__What the task asks__. Set down, please, exactly the lines below that run from the line with "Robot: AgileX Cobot" to the line with "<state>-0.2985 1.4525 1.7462", both lines included.

[Start of Attachment]

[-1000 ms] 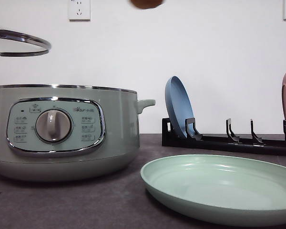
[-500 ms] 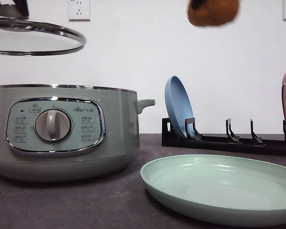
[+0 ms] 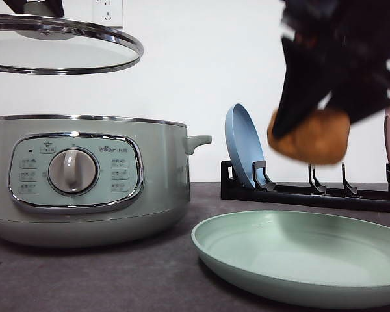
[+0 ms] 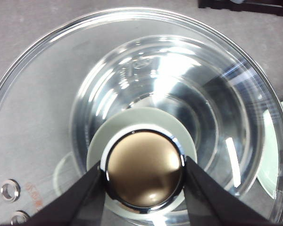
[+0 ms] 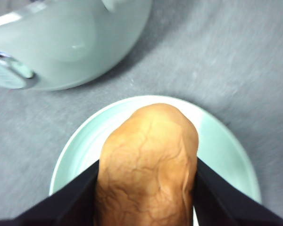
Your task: Transfer potato from steamer to green plate
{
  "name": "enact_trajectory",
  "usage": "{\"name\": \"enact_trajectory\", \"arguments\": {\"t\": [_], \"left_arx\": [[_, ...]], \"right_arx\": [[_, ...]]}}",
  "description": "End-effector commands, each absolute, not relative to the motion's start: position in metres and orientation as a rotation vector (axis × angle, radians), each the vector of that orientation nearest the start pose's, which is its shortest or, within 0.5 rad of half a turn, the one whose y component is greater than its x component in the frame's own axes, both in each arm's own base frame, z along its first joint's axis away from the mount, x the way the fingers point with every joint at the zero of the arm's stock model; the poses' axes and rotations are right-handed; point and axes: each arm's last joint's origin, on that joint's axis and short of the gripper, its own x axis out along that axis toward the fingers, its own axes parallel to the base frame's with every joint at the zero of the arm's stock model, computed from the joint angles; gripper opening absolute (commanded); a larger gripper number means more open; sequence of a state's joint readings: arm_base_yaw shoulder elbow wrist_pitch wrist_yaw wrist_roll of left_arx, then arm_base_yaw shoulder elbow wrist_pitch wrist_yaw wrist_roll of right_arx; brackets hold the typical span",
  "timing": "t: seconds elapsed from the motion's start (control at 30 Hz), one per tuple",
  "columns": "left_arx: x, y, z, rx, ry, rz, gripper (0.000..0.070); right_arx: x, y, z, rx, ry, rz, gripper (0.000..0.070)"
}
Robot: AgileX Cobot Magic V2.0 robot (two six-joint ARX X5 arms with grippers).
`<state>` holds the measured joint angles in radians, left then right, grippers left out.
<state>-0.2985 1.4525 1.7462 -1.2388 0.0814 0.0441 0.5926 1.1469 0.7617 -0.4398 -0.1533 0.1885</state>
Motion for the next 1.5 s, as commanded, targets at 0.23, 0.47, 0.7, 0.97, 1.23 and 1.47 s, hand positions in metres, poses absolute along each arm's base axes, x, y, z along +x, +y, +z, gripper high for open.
{"name": "enact_trajectory", "arguments": {"t": [0.23,0.47,0.7,0.97,1.23,1.47], "left_arx": [[0.247,-0.085,0.427,0.157,0.868,-0.408,0.0],[0.247,-0.087,0.427,0.159,0.867,-0.413,0.0],[0.246,-0.088,0.427,0.162,0.869,-0.419,0.0],[0.243,-0.096,0.427,0.175,0.867,-0.447,0.0],[0.244,-0.107,0.424,0.193,0.874,-0.482,0.0],[0.262,-0.118,0.41,0.204,0.91,-0.491,0.0]], "right_arx": [[0.18,0.128,0.185,0.197,0.924,0.511,0.0135],[0.181,0.129,0.168,0.193,0.963,0.49,0.0229],[0.181,0.132,0.162,0.179,0.994,0.491,0.0419],[0.183,0.134,0.165,0.188,0.963,0.504,0.0623],[0.184,0.134,0.208,0.209,0.823,0.531,0.0625],[0.175,0.126,0.266,0.161,0.695,0.558,0.0625]]}}
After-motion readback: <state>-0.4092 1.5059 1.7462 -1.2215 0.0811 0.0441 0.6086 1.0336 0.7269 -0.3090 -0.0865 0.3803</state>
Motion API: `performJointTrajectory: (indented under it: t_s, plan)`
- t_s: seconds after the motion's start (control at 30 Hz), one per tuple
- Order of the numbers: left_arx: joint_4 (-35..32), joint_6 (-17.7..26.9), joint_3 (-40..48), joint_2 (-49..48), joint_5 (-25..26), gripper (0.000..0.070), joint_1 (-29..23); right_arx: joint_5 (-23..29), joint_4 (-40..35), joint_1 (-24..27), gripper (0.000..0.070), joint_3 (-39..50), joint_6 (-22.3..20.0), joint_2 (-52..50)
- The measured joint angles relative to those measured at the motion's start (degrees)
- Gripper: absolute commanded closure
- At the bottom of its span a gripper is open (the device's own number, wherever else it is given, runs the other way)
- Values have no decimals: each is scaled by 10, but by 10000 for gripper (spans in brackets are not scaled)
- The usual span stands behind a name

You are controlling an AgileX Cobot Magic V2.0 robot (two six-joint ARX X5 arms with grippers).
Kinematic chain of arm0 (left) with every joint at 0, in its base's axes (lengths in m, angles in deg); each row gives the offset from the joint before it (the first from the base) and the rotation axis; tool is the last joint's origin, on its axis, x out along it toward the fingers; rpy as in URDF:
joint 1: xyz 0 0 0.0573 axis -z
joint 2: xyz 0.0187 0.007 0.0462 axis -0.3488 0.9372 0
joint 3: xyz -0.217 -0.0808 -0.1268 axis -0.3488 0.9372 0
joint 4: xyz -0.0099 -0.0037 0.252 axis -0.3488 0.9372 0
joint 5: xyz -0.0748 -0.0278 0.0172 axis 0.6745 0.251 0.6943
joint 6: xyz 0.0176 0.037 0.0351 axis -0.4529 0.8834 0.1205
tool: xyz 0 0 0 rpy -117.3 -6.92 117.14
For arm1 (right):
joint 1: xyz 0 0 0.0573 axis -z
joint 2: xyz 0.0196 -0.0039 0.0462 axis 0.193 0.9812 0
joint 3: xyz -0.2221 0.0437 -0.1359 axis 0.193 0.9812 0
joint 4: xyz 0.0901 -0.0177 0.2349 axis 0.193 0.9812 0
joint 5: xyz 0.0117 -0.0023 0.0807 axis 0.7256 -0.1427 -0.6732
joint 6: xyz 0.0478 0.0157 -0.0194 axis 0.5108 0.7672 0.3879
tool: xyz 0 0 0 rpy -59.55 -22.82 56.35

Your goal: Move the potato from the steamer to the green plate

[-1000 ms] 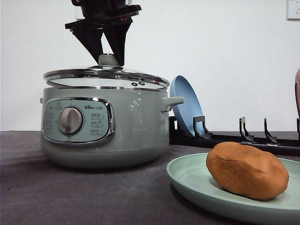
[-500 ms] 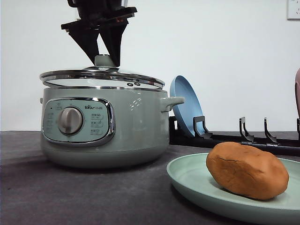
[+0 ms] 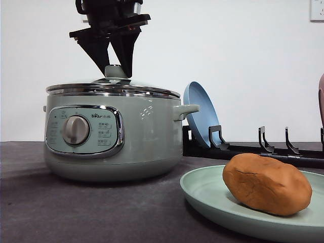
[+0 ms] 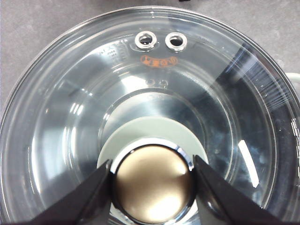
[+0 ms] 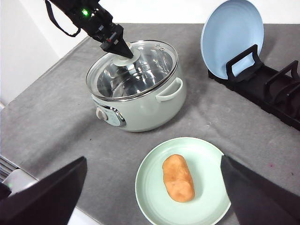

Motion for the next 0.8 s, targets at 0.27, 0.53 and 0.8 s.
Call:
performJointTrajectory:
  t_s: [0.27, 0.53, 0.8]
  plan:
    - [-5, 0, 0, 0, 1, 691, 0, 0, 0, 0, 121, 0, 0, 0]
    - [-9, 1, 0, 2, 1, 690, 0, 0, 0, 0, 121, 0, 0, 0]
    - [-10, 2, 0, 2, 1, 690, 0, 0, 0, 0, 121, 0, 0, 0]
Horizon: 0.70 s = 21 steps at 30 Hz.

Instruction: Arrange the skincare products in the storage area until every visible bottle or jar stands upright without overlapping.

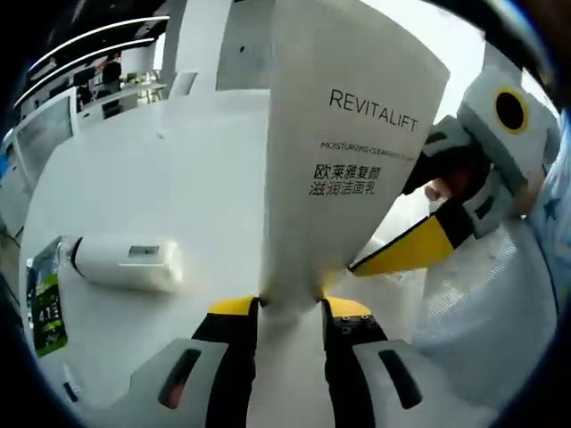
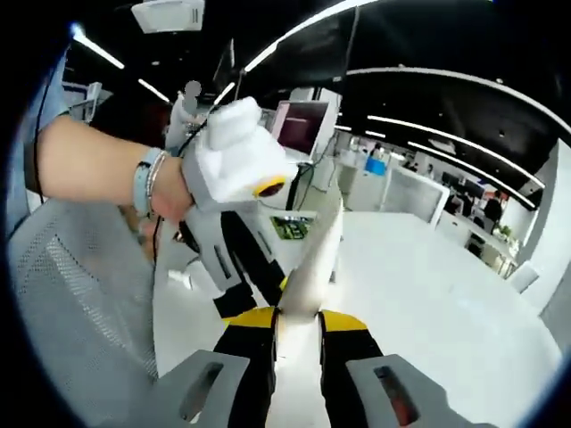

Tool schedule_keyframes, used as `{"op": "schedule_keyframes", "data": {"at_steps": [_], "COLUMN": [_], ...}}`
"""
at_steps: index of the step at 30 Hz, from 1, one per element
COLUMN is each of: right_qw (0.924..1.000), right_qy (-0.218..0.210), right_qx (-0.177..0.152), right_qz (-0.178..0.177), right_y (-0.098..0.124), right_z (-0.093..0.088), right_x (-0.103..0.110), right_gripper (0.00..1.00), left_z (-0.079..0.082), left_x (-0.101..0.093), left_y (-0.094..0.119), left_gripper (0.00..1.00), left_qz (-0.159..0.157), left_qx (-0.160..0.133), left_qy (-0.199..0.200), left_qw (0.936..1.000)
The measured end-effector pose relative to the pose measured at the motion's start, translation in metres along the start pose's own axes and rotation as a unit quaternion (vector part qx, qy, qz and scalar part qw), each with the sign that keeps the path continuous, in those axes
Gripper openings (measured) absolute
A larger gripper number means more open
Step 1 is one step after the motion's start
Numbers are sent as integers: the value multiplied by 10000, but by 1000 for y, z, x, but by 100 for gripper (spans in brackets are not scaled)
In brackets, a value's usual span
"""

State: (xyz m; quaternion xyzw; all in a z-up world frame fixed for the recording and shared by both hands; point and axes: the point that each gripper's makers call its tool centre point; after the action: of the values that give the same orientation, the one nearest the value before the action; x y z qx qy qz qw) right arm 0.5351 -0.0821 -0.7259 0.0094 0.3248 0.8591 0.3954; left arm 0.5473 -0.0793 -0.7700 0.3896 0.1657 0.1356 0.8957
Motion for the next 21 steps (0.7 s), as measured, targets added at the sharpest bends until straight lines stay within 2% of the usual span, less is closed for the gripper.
{"op": "schedule_keyframes", "data": {"at_steps": [4,11,16,21], "right_qw": [9995,9994,9990,9983], "right_qy": [-286,-253,-239,-334], "right_qx": [66,213,374,474], "right_qz": [90,66,-37,-109], "right_y": [-4,-6,-5,-5], "right_z": [-4,-12,-21,-28], "right_x": [-1,-3,-11,-19], "right_gripper": [11,12,10,8], "left_z": [0,2,2,8], "left_x": [0,0,2,4], "left_y": [0,2,4,0], "left_gripper": [27,25,18,15], "left_qz": [31,26,40,263], "left_qx": [5,-43,-60,-117], "left_qy": [-76,-132,-106,-161], "left_qw": [10000,9999,9999,9995]}}
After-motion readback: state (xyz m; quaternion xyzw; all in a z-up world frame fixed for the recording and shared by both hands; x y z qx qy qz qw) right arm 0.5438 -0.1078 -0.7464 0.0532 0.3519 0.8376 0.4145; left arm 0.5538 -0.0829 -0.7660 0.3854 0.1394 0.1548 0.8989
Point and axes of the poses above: the point that each gripper's makers call its tool centre point, and the gripper's own axes: y roughly backward along the fingers, x roughly to its left, z roughly out of its top, and after that the axes turned 7 degrees about x, right-handed
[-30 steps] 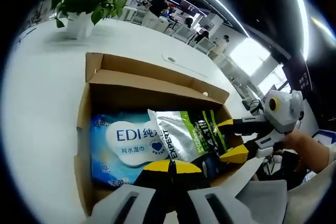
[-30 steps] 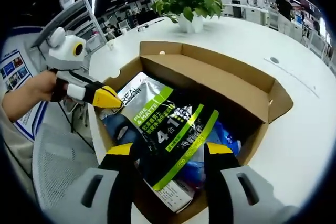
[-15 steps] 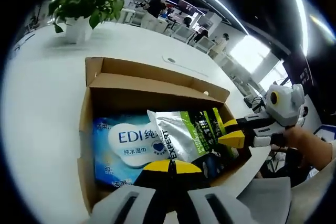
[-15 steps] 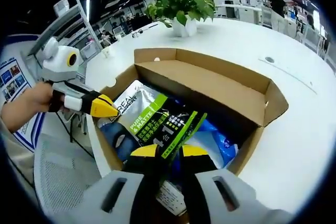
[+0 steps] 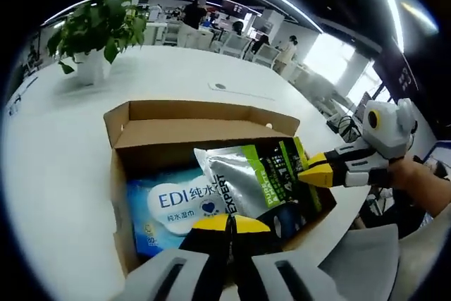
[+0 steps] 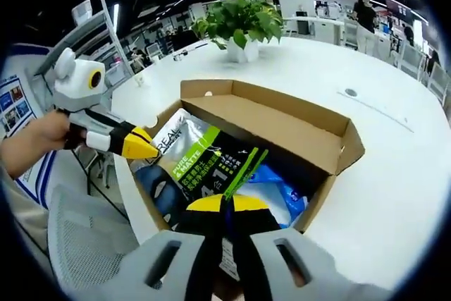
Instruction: Operate the shoe box by opening the lid, removing the specified soft item, and placing it in the target area until the item is outside and the box remains undamaged.
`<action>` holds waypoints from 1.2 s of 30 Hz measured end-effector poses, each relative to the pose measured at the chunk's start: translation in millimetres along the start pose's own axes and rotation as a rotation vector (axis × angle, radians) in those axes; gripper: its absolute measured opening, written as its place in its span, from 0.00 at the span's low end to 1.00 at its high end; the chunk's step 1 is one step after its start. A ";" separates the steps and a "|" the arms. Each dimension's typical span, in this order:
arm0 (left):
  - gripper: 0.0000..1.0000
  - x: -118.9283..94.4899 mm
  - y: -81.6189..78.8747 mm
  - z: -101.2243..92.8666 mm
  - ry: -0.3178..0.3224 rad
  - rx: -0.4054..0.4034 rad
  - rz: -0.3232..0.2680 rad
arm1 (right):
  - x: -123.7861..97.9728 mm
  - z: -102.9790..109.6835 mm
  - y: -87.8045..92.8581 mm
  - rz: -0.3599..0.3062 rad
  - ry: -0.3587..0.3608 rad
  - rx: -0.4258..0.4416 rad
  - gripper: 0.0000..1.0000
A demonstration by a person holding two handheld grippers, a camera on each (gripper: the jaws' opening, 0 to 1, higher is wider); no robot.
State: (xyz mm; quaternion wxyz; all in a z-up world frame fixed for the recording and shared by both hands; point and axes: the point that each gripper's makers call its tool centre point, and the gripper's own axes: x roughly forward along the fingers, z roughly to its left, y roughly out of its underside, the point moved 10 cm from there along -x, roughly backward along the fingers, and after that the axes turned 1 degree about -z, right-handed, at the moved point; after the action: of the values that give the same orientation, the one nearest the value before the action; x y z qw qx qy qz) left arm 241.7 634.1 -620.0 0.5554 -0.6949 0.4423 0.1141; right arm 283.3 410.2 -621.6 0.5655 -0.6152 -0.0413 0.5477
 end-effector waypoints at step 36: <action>0.00 64.0 -42.2 -97.7 0.158 0.160 0.056 | -100.1 -71.1 6.6 -0.062 0.181 0.054 0.00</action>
State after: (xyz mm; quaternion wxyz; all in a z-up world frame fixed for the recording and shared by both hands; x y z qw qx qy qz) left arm 277.8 517.2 -598.4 0.5690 -0.6425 0.5118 0.0389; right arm 291.1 294.5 -580.8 0.5999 -0.6451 0.0056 0.4732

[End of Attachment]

__Exercise solution__.
Robot: AgileX Cobot Magic V2.0 robot (two six-joint ARX X5 arms with grippers).
`<state>` holds the measured joint angles in radians, left then right, grippers left out.
<state>-0.2985 1.4525 1.7462 -1.2388 0.0814 0.0441 0.5926 1.1469 0.7617 -0.4398 -0.1533 0.1885</state>

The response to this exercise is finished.